Trentaquattro anni fa Franco Salvi, partigiano cattolico delle Fiamme Verdi in Valle Camonica e carissimo amico di mio padre fin dai tempi dell’università, venne a trovarlo. Li incontrai rientrando a casa in un pomeriggio pieno di sole; chiacchieravano, passeggiando su e giù nella via sotto casa nostra. Papà mi spiegò poi che Moro aveva incaricato Salvi di chiedergli se fosse disposto ad essere candidato come membro laico del CSM. Erano le scelte della “nuova DC” di Moro e Zaccagnini: due suoi candidati al CSM, Conso e mio padre, erano noti più come giuristi cattolici che per una pregressa militanza politica, anche se qualche mese prima mio padre aveva accettato d’impegnarsi con la DC nel consiglio comunale di Roma.
Fra i candidati proposti dalla DC ce n’era anche un altro che, invece, incarnava il limite opposto: anche lui giurista di fama, era un democristiano a tutto tondo, a 22 anni vicesegretario della DC fiorentina, poi consigliere comunale e membro del comitato regionale DC e, in seguito, presidente di numerosi enti pubblici e non. Questo identikit era piuttosto la regola che l’eccezione per i membri “laici” del CSM; i quali, spiegava mio padre, erano voluti dal Costituente proprio perché facessero da ponte con il mondo politico e le istituzioni rappresentative, evitando che la magistratura diventasse (si diceva in quegli anni) un “corpo separato”. Nessuno scandalo, quindi, che questi esperti fossero spesso organicamente collegati alla politica. Anche nel seguito, del resto, abbiamo avuto ottimi membri laici e vicepresidenti, da Giovanni Galloni a Luigi Berlinguer a Virginio Rognoni, fino a Nicola Mancino, tutti con un forte impegno parlamentare alle spalle.

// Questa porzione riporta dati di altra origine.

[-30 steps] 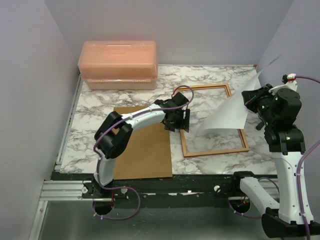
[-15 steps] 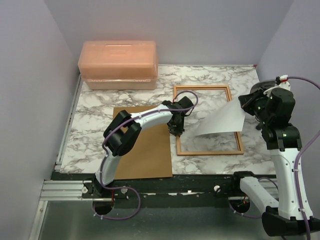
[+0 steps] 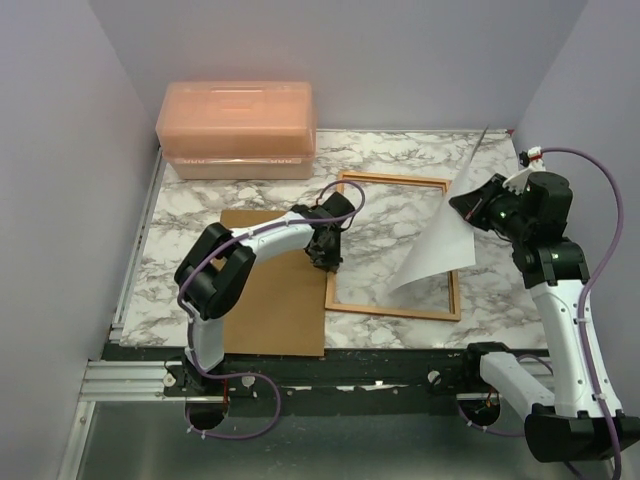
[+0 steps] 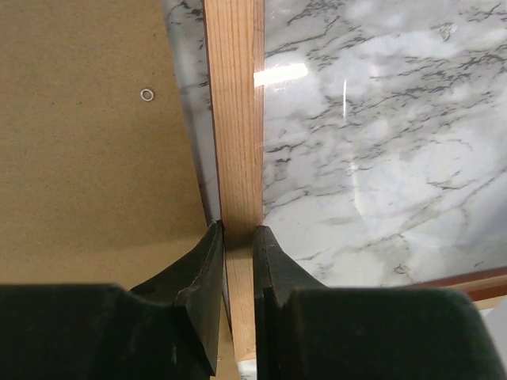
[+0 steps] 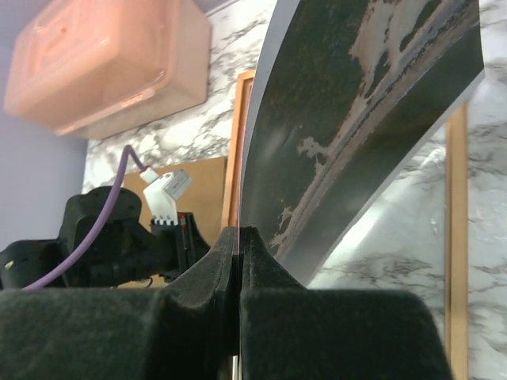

Il fatto notevole era semmai che nel 1976, mentre scoppiava lo scandalo Lockheed; mentre la magistratura, nell’occhio del ciclone fra tangenti bombe e terrorismo, era (anche allora) accusata di essere inefficiente e politicizzata; mentre la DC era accusata di tutti mali dell’Italia, essa includeva fra i propri candidati al CSM alcuni intellettuali d’area anziché puntare esclusivamente su fedelissimi. Mio padre prese tempo per decidere; temo di averlo entusiasticamente incoraggiato. Alla fine accettò, e fu anche eletto vicepresidente. Se non avesse accettato sarebbe, forse, ancora vivo.
Al dolore per la sua morte si aggiunse, l’anno successivo, l’orrore: del nuovo vicepresidente del CSM, il democristiano a tutto tondo di cui parlavo prima, stimato da tutti e designato all’unanimità come successore di mio padre, lessi sui giornali (mentre ancora lavoravo negli USA) che, insieme all’allora giovane membro togato Caliendo e ad un altro membro togato del CSM, aveva fatto pressioni sul procuratore di Milano tentando (invano) di fargli restituire il passaporto a Calvi. Lo provavano alcuni appunti compromettenti di Licio Gelli, ritrovati insieme alle liste P2 a Castiglion Fibocchi.
Mi fa una certa impressione, oggi, trovarmi a votare come deputato per i membri laici del CSM. Sento la grande responsabilità alla quale ci richiama il Presidente della Repubblica. Sogno partiti politici che anche oggi, in tempi non meno difficili di allora, sappiano esprimere candidati di alto profilo professionale e morale, dei quali il Paese possa andar fiero; o, almeno, candidati dei quali il Paese non debba, domani, amaramente vergognarsi.